● **Task prompt**
Start to finish, return the listing below exactly, pictures excluded.

### Provided material ###

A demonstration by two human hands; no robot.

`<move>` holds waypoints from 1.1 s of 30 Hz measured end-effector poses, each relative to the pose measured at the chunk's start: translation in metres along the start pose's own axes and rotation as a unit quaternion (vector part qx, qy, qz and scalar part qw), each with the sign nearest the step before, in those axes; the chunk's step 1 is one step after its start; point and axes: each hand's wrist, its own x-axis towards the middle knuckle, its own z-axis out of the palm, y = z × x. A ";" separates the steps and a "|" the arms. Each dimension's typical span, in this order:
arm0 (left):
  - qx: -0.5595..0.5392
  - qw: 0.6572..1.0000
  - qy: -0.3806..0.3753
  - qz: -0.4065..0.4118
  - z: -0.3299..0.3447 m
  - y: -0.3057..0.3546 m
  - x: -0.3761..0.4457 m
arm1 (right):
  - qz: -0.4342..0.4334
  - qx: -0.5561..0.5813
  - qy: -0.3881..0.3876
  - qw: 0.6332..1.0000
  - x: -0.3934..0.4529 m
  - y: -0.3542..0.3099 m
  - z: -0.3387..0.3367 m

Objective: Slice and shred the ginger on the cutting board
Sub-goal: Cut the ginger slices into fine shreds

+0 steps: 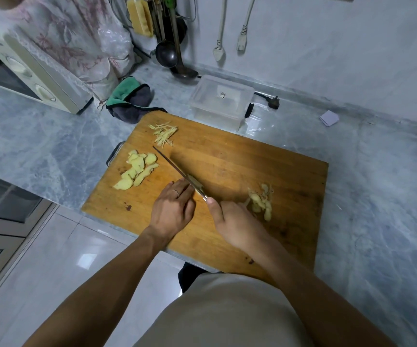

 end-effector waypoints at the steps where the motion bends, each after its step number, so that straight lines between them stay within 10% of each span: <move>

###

● **Solution for this exercise**
A demonstration by two human hands; no robot.

`<move>` holds waypoints from 1.1 s of 30 Hz measured end-effector poses, each relative to the pose measured at the chunk's start: translation in metres along the start pose's own axes and rotation as a unit quaternion (vector part qx, qy, qz and scalar part qw), each with the sign nearest the step before, in those axes; the chunk's step 1 is one step after its start; point and axes: each hand's wrist, its own x-axis towards the middle knuckle, its own z-axis out of the palm, y = z × x. A ";" separates the steps and a "|" the arms. Each dimension's typical span, in this order:
arm0 (left):
  - qx: -0.5595..0.5392
  - qw: 0.6572..1.0000
  - qy: -0.3806..0.3753
  - qz: -0.4065..0.4118
  - z: -0.3299..0.3447 m
  - y: -0.3057..0.3546 m
  - x: -0.3761..0.4457 m
arm1 (right):
  - qz: -0.4342..0.4334
  - qx: -0.5561..0.5813
  - qy: -0.3881..0.3876
  - qw: 0.6332..1.0000
  - x: -0.3934..0.4529 m
  - y: -0.3542..0.3099 m
  - z: -0.3387..0.3367 m

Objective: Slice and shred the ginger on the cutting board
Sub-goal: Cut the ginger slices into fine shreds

+0 steps: 

 end-effector waypoints at the steps where the motion bends, each after its step number, so that straight lines between them stay within 10% of each span: <move>

The required output has been given.